[What to do]:
The expected result is the full set of records, copied precisely, with images dropped.

[Material shown]:
= = =

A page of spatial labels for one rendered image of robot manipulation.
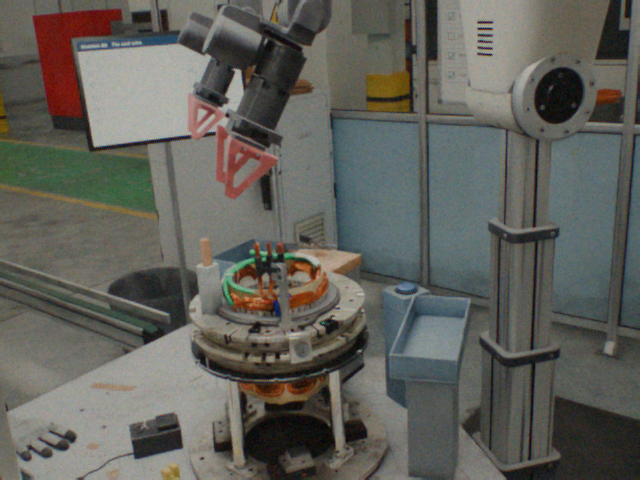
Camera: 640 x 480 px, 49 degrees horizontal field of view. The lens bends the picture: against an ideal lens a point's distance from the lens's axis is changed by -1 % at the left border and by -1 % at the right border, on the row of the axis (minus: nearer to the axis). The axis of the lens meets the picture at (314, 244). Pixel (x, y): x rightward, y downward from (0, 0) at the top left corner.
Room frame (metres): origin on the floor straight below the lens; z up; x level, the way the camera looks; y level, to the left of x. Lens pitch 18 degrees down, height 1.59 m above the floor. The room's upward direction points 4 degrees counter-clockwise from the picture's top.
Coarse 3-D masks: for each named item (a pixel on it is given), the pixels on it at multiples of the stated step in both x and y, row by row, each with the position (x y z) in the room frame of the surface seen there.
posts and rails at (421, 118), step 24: (384, 120) 3.68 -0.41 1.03; (408, 120) 3.59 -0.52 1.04; (432, 120) 3.50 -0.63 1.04; (456, 120) 3.42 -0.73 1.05; (624, 120) 2.91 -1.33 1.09; (624, 144) 2.91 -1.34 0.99; (624, 168) 2.91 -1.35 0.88; (624, 192) 2.90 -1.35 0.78; (624, 216) 2.89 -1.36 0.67; (624, 240) 2.89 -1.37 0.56; (432, 288) 3.51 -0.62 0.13
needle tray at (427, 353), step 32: (416, 320) 1.21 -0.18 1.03; (448, 320) 1.20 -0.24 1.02; (416, 352) 1.08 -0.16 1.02; (448, 352) 1.07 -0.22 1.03; (416, 384) 1.06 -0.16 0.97; (448, 384) 0.97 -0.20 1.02; (416, 416) 1.06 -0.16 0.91; (448, 416) 1.04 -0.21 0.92; (416, 448) 1.06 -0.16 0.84; (448, 448) 1.04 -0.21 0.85
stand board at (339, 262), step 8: (320, 256) 1.49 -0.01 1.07; (328, 256) 1.49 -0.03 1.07; (336, 256) 1.49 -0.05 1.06; (344, 256) 1.48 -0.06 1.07; (352, 256) 1.48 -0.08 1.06; (360, 256) 1.49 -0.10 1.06; (328, 264) 1.44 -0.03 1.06; (336, 264) 1.43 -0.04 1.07; (344, 264) 1.43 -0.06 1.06; (352, 264) 1.46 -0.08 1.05; (360, 264) 1.49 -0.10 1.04; (336, 272) 1.41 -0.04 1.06; (344, 272) 1.43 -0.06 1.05
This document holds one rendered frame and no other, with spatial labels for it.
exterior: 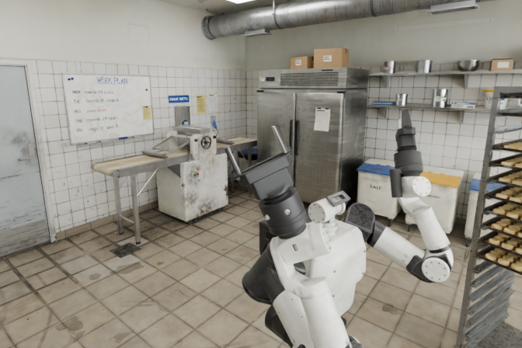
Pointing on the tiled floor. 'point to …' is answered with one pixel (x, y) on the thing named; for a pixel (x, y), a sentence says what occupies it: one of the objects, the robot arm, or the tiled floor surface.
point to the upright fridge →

= = =

[Answer to this task]:
A page of spatial labels for one rendered image of robot manipulation.
Camera: 640 x 480 px, 49 degrees horizontal field of view. The lens bends the picture: against an ideal lens a point's distance from the lens's axis is changed by -1 % at the left border and by -1 % at the right border, on the row of the axis (minus: nearer to the axis). The axis of the lens meets the picture at (314, 244). Pixel (x, y): x rightward, y downward from (0, 0) at the top left corner.
Room frame (metres): origin on the floor straight below the lens; z up; x level, the way the camera looks; y level, to the left of x. Lens pitch 18 degrees down, height 1.59 m above the floor. The room's upward direction points 4 degrees counter-clockwise from the picture's top.
Coarse 3-D masks: for each named item (a pixel on it is given), the pixels on it at multiples of the stated step in both x and y, row by row, each with the position (x y z) in the room frame of the surface seen there.
posts and rails at (421, 118), step 24: (384, 120) 3.68 -0.41 1.03; (408, 120) 3.59 -0.52 1.04; (432, 120) 3.50 -0.63 1.04; (456, 120) 3.42 -0.73 1.05; (624, 120) 2.91 -1.33 1.09; (624, 144) 2.91 -1.34 0.99; (624, 168) 2.91 -1.35 0.88; (624, 192) 2.90 -1.35 0.78; (624, 216) 2.89 -1.36 0.67; (624, 240) 2.89 -1.37 0.56; (432, 288) 3.51 -0.62 0.13
needle tray at (427, 353), step 32: (416, 320) 1.21 -0.18 1.03; (448, 320) 1.20 -0.24 1.02; (416, 352) 1.08 -0.16 1.02; (448, 352) 1.07 -0.22 1.03; (416, 384) 1.06 -0.16 0.97; (448, 384) 0.97 -0.20 1.02; (416, 416) 1.06 -0.16 0.91; (448, 416) 1.04 -0.21 0.92; (416, 448) 1.06 -0.16 0.84; (448, 448) 1.04 -0.21 0.85
stand board at (339, 262), step 8: (320, 256) 1.49 -0.01 1.07; (328, 256) 1.49 -0.03 1.07; (336, 256) 1.49 -0.05 1.06; (344, 256) 1.48 -0.06 1.07; (352, 256) 1.48 -0.08 1.06; (360, 256) 1.49 -0.10 1.06; (328, 264) 1.44 -0.03 1.06; (336, 264) 1.43 -0.04 1.07; (344, 264) 1.43 -0.06 1.06; (352, 264) 1.46 -0.08 1.05; (360, 264) 1.49 -0.10 1.04; (336, 272) 1.41 -0.04 1.06; (344, 272) 1.43 -0.06 1.05
This document holds one rendered frame and no other, with spatial labels for it.
exterior: 
Pointing on the tiled floor. 'point to …' is answered with one pixel (x, y) on the thing named; for a pixel (x, y), a sentence says what occupies it: one of the objects, the robot arm, or the tiled floor surface.
point to the upright fridge →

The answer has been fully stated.